— Ты бы еще в бриллиантах в школу пришла! — гневно воскликнула та. — Снимай серьги немедленно! И давай сюда дневник!
«Товарищи родители! Ваша дочь носит в школу ювелирные изделия неизвестного происхождения. Примите меры!» — написала завучиха через всю страницу. И еще заявила, что этот инцидент может поставить под угрозу вступление Капустиной в комсомол.
Давно прогремел звонок, все ученики разбрелись по классам, а несчастная Анжелика все сидела в туалете и рыдала.
Роза, как могла, утешала подругу:
— Вот ведь крыса эта Альбина! У нее у самой из украшений только очки и есть. Что ты, выпендривалась своими сережками, что ли?

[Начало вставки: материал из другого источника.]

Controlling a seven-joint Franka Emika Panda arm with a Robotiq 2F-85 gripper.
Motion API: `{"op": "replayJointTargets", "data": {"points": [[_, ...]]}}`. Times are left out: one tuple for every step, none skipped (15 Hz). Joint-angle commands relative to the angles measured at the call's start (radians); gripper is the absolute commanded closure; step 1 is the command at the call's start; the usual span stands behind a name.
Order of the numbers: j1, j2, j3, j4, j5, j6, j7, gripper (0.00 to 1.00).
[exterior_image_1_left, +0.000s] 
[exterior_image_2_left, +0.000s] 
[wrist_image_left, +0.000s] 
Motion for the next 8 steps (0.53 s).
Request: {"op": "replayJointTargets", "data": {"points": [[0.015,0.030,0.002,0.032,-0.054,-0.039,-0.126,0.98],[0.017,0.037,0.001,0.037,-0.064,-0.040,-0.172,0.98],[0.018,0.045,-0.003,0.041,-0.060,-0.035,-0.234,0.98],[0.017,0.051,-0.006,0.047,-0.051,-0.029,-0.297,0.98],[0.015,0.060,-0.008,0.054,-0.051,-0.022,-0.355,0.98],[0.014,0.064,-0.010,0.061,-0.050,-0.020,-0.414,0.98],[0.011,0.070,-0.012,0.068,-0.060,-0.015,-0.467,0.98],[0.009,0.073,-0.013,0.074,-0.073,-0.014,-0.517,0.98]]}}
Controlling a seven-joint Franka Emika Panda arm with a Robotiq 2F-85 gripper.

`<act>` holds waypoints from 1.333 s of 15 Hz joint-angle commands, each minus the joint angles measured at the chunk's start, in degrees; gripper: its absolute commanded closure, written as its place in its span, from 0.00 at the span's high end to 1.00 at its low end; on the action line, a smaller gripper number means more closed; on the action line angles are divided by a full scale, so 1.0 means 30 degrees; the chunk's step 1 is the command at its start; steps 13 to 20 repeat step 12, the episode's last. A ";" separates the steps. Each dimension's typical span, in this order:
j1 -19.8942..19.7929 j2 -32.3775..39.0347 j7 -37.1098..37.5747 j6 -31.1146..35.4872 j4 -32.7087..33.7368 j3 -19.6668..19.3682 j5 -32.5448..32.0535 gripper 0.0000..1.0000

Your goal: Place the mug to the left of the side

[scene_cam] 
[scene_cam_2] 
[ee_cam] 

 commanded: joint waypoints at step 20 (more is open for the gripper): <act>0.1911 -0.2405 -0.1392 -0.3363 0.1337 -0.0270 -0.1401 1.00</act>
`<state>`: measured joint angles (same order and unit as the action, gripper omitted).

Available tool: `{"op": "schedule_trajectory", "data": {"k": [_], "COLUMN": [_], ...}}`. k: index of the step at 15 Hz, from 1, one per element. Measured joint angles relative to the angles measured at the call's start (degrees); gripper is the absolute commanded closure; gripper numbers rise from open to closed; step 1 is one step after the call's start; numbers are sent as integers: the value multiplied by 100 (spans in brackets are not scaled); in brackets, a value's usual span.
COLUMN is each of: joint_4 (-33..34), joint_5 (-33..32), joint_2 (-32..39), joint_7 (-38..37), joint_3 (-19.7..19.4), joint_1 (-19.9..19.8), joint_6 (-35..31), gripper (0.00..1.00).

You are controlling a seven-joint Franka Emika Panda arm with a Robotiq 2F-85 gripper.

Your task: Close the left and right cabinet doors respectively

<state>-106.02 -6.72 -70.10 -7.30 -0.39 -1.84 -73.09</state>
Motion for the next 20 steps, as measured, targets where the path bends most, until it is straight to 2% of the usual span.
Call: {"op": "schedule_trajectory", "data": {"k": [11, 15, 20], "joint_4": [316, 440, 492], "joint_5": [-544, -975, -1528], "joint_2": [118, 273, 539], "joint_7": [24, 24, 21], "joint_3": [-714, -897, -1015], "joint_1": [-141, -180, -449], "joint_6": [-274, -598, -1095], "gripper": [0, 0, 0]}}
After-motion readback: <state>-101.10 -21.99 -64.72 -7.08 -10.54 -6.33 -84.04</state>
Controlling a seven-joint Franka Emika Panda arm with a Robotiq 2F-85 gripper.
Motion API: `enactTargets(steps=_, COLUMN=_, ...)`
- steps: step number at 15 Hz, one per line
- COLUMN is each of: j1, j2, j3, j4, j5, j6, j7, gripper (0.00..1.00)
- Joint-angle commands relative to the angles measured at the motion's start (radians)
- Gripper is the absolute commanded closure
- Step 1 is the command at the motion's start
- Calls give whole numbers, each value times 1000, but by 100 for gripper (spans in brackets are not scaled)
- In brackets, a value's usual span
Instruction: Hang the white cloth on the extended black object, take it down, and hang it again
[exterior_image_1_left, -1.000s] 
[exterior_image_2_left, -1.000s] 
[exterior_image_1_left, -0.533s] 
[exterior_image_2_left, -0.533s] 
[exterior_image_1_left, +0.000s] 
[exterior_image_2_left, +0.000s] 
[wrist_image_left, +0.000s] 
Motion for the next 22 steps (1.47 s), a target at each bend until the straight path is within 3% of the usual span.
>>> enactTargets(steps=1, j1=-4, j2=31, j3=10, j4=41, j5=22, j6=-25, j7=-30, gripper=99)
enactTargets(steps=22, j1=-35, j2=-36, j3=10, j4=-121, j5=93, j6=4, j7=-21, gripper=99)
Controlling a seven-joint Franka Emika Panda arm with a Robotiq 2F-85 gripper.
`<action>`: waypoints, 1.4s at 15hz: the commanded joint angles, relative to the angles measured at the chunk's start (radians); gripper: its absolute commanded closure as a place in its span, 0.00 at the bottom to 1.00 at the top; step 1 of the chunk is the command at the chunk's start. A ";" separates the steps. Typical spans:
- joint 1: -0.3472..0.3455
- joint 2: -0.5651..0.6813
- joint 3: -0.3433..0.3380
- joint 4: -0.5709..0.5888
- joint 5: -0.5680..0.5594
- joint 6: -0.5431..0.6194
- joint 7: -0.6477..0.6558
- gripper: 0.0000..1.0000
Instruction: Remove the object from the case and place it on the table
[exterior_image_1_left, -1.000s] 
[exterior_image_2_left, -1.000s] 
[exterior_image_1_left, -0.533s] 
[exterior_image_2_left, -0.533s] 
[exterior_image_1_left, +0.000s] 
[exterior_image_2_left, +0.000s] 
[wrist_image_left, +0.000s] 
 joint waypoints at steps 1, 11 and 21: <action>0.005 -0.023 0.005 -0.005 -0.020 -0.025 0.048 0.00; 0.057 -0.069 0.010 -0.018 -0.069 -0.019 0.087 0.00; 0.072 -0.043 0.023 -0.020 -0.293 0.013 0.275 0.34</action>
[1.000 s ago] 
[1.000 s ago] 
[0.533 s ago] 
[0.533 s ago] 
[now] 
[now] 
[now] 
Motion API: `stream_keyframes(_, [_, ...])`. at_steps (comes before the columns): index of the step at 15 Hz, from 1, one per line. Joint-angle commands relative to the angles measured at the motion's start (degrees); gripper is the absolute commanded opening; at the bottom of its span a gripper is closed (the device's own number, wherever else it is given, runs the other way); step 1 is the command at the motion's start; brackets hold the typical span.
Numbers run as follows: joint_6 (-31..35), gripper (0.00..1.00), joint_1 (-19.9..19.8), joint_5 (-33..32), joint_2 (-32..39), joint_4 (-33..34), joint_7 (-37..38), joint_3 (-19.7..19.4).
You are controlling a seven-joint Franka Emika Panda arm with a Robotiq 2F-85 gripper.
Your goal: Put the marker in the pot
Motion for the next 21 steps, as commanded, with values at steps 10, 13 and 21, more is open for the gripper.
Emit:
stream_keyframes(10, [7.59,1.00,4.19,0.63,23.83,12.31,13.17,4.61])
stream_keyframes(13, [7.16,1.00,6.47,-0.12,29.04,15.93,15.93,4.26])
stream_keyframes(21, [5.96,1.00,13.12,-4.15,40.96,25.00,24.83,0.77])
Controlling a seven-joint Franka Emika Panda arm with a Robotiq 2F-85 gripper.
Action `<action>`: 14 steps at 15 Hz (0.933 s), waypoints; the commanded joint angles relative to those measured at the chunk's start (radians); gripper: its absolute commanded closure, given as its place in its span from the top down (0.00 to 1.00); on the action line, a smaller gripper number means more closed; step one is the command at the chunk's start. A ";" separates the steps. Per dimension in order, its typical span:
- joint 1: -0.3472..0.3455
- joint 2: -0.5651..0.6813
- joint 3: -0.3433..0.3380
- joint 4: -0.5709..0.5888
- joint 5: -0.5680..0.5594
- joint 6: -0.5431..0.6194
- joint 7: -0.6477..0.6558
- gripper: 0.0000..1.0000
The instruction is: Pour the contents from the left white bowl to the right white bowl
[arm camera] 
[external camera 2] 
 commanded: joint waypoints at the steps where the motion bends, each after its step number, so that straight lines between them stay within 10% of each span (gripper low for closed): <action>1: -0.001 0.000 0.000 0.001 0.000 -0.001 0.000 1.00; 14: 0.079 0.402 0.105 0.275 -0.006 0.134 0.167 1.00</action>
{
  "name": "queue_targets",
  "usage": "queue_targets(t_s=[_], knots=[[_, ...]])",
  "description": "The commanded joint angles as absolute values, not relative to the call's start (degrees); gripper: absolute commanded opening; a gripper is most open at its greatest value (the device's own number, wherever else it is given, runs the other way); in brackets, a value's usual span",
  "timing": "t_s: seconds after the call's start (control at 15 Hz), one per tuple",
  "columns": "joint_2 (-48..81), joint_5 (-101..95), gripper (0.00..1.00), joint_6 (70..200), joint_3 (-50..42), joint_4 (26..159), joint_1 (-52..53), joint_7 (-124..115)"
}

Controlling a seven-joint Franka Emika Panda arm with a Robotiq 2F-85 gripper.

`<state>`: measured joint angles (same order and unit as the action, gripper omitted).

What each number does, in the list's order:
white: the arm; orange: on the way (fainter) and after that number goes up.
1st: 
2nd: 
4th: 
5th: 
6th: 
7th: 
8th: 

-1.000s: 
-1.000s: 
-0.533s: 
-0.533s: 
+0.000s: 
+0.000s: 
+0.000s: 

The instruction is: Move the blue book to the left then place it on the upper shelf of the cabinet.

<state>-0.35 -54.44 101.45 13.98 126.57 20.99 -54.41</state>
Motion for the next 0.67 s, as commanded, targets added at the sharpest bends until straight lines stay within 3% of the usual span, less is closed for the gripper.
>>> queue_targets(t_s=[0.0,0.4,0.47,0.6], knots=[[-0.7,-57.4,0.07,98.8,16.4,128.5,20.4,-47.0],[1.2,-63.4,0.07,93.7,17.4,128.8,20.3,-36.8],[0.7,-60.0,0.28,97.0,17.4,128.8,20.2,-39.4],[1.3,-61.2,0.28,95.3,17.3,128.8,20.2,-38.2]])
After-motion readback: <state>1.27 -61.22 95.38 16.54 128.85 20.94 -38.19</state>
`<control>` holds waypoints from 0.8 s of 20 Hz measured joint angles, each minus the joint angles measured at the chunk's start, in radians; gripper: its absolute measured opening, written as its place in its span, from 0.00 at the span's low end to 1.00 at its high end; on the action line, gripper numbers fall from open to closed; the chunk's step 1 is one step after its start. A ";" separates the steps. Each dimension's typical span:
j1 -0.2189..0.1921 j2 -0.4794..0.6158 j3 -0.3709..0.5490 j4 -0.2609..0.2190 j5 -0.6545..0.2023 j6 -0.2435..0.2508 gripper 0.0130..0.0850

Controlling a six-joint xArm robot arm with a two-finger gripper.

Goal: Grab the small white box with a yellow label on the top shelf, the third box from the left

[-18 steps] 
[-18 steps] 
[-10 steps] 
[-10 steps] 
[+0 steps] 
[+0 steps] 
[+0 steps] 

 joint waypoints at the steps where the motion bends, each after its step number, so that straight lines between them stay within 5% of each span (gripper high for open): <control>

— Опять страницу из дневника придется вырывать! — всхлипнула Анжелика. — А то если мама узнает, что я без разрешения по ее шкатулкам лажу, мне такое будет!
— Так ты говорила, что тебе эти серьги какой-то парень подарил! — подозрительно нахмурилась Роза.
Анжелика поняла, что проболталась.
— Ну да! — принялась она оправдываться. — Только мама сразу же забрала их и положила к себе в шкатулку. Сказала, что отдаст, когда мне будет шестнадцать лет. Эх! В комсомол теперь не возьмут... Буду как малолетка в этом ошейнике ходить! — И Анжелика с остервенением дернула изжеванные концы своего галстука.
Когда-то в незапамятные времена она ужасно гордилась тем, что ее приняли в пионеры, и даже в двадцатиградусный мороз ходила в пальто нараспашку, чтобы все видели галстук. Но сейчас от былого почтения к святыне не осталось и следа.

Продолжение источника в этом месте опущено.